As the world of work continues to evolve, more people are turning to gig work as a way to make a living.
Why it matters: According to a recent study, 59 million Americans worked in the gig economy in 2020. Gig workers contributed an estimated $1.21 trillion to the overall economy that year. The researchers speculate that by some point this year, 52% of the US labor force will have participated in the gig economy on some level.
Gig work (also known as freelancing or independent contracting) is a type of work arrangement where individuals are hired on a project-by-project basis rather than being a full-time employee. Gig workers are typically self-employed and can work for multiple clients at once, which gives them more flexibility and control over their work schedules.
Examples of gig work include copywriting and editing, graphic design, web development, consulting, and driving for ride-sharing services. In many cases, gig work can be done remotely, which means that individuals can work from anywhere with an internet connection.
Benefits and downsides of the gig economy
While gig work is appealing to many people, there are downsides. An important one to keep in mind is that gig workers are responsible for their own taxes and benefits. Traditional employees usually have taxes withheld from their paychecks and are eligible for benefits like health insurance and retirement savings plans. Gig workers, on the other hand, are responsible for paying their own taxes and don’t have access to these benefits unless they purchase them on their own.
Despite the lack of traditional benefits, there are many benefits. Gig workers have the flexibility to choose when and where they work, which can be a huge advantage for those who value work-life balance. They also have the freedom to choose which projects they work on, which means that they can pursue work that aligns with their interests and skills.

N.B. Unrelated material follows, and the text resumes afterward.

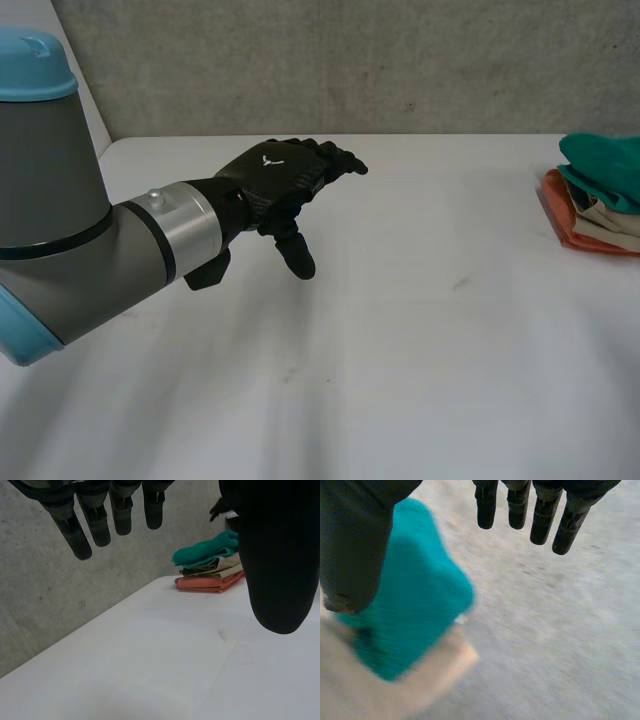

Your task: Fold the laundry.

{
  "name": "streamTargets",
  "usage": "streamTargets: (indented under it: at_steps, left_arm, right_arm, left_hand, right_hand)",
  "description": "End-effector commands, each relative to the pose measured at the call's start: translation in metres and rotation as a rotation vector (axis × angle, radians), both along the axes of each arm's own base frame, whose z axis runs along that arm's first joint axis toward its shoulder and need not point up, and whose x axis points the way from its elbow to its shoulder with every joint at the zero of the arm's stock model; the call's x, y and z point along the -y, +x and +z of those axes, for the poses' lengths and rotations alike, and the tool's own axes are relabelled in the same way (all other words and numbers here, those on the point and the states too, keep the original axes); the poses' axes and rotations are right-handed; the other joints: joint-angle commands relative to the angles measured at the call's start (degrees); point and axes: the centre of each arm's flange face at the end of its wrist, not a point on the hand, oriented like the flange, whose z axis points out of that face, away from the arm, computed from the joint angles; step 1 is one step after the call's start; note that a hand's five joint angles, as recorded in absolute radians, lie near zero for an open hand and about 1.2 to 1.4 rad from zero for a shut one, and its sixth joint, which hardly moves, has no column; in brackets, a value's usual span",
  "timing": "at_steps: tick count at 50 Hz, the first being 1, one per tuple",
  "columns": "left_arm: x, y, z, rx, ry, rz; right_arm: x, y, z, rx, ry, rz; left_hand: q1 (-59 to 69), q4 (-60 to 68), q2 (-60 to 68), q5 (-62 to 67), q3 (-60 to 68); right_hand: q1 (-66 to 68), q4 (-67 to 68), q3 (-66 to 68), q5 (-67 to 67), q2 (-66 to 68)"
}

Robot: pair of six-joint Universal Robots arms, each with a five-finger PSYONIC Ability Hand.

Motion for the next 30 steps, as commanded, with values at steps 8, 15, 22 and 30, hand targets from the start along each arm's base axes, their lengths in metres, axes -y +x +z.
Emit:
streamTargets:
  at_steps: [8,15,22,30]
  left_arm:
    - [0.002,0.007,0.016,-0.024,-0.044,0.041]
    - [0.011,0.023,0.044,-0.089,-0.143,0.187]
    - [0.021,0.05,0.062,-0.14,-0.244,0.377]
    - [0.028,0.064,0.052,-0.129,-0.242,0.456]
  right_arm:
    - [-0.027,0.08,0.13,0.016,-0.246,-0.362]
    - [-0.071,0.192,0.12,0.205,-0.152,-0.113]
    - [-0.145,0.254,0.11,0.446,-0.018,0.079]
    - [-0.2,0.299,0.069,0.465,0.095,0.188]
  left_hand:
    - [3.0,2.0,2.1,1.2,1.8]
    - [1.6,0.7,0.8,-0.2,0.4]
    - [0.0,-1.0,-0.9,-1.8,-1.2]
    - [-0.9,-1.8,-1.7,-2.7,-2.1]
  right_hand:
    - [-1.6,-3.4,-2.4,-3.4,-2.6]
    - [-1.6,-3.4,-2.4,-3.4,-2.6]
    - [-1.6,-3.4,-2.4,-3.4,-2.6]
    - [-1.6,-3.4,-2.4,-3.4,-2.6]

Gig work can also be a great way for individuals to earn extra income on the side or to transition into full-time self-employment. For many people, gig work provides a way to build a portfolio of work and develop valuable skills that can be used to pursue other opportunities in the future.
5 tips for earning the most out of gig work
Sign up for multiple gig platforms
One of the best ways to increase your earnings is to sign up for multiple platforms. For example, if you're a delivery driver, consider signing up for both Uber Eats and Grubhub. This allows you to accept more jobs and earn more money. You can also consider working in varied industries, such as copywriting during the day and doing seasonal accounting work in the evenings.
Take advantage of peak hours
Gig work often pays more during peak hours, such as lunchtime or dinner time. Some platforms also offer surge pricing, which means you can earn more for completing jobs during busy times. Most of these gigs are in the service industry, whereas other industries are deadline-oriented, which gives you more flexibility in terms of times of day you choose to work.
Be efficient and work smarter
Efficiency is key when it comes to maximizing your earnings as a gig worker. Use a GPS app to plan your route and save time, and try to accept jobs that are close together. Additionally, consider ways to streamline your work, especially if you’re employed in different industries.
Upsell and add extra services
Many gig platforms allow you to earn more money by offering additional services or upselling to customers. For example, if you're a delivery driver, you could offer to pick up additional items with the order. If you're a pet sitter, consider offering grooming services in addition to basic pet care. Once you build trust with a company, it’s easy to move laterally and secure more work from them as well.
Manage your finances effectively
Finally, it's important to manage your finances effectively as a gig worker. Set aside money for taxes and be prepared for slow periods. Consider opening a separate account for gig work to keep your finances organized.